** What you have to do **
Copy each line from the listing below where the word "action" shows up.

:::::

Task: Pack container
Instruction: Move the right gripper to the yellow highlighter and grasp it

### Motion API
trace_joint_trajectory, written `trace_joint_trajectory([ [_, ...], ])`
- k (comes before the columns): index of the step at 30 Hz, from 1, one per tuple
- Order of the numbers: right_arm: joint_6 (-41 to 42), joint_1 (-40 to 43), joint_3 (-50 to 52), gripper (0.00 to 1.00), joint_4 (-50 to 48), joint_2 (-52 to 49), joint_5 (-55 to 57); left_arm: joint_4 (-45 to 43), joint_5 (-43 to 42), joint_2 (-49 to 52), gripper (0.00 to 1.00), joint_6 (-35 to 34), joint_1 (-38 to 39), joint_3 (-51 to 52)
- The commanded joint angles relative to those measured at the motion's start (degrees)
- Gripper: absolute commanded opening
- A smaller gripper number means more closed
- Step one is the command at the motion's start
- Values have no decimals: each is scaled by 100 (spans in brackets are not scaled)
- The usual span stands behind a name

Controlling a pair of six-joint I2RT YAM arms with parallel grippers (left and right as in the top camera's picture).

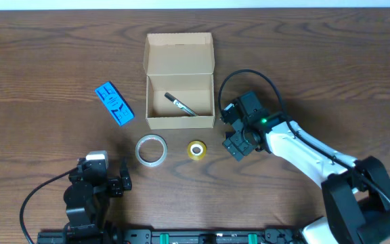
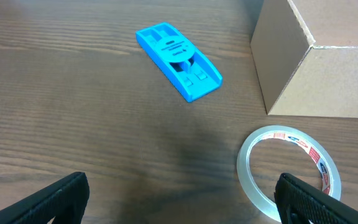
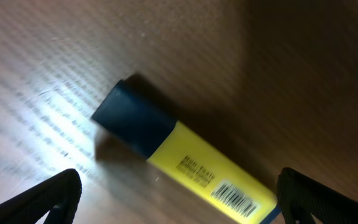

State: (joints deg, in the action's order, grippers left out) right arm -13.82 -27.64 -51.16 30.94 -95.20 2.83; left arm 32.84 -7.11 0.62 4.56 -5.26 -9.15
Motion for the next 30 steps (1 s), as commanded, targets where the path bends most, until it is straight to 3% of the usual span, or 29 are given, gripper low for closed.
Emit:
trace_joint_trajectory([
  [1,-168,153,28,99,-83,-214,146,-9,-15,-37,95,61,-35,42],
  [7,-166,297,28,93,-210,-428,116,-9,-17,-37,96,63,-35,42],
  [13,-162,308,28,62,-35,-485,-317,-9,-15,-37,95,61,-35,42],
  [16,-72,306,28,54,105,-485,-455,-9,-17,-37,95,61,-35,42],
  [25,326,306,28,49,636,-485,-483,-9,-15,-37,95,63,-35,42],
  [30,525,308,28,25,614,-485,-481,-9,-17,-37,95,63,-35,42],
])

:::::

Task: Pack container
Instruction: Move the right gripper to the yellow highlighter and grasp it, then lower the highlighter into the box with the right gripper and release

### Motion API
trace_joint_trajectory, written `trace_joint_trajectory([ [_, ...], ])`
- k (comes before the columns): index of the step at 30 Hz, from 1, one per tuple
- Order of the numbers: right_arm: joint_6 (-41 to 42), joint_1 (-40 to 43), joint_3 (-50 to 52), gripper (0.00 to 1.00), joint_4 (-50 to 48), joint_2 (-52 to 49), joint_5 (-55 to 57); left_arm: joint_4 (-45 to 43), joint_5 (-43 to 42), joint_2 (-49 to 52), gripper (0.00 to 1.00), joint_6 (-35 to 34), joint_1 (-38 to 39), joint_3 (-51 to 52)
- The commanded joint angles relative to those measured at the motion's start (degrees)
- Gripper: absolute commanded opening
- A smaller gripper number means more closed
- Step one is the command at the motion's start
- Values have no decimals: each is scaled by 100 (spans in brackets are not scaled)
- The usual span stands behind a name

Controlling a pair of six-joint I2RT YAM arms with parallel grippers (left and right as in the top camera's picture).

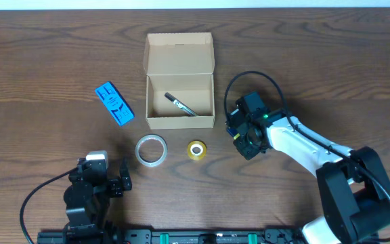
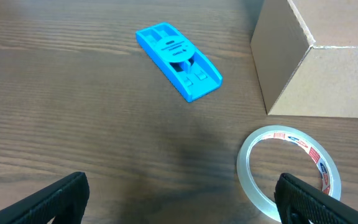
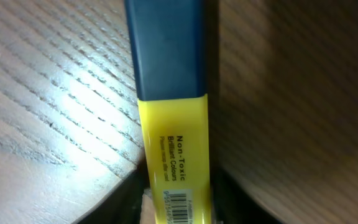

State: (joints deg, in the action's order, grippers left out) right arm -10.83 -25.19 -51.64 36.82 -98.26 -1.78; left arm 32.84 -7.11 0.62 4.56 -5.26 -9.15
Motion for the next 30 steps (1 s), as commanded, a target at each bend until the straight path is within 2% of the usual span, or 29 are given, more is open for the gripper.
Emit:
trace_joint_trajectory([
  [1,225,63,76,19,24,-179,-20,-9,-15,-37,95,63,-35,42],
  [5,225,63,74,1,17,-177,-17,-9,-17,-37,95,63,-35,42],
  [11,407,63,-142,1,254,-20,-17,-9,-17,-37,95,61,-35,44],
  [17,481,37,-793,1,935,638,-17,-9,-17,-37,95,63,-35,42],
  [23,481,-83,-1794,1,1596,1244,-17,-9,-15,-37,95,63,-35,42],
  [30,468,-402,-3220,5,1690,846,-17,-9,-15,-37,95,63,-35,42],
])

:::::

** Exercise output **
State: (joints deg, in the action's order, grippers left out) right arm -13.82 -27.64 -51.16 30.94 -95.20 2.83; left arm 32.84 -7.11 0.62 4.56 -5.26 -9.15
State: (joints deg, in the action's order, grippers left out) right arm -10.83 -25.19 -51.64 36.82 -98.26 -1.78; left arm 32.84 -7.11 0.62 4.56 -5.26 -9.15

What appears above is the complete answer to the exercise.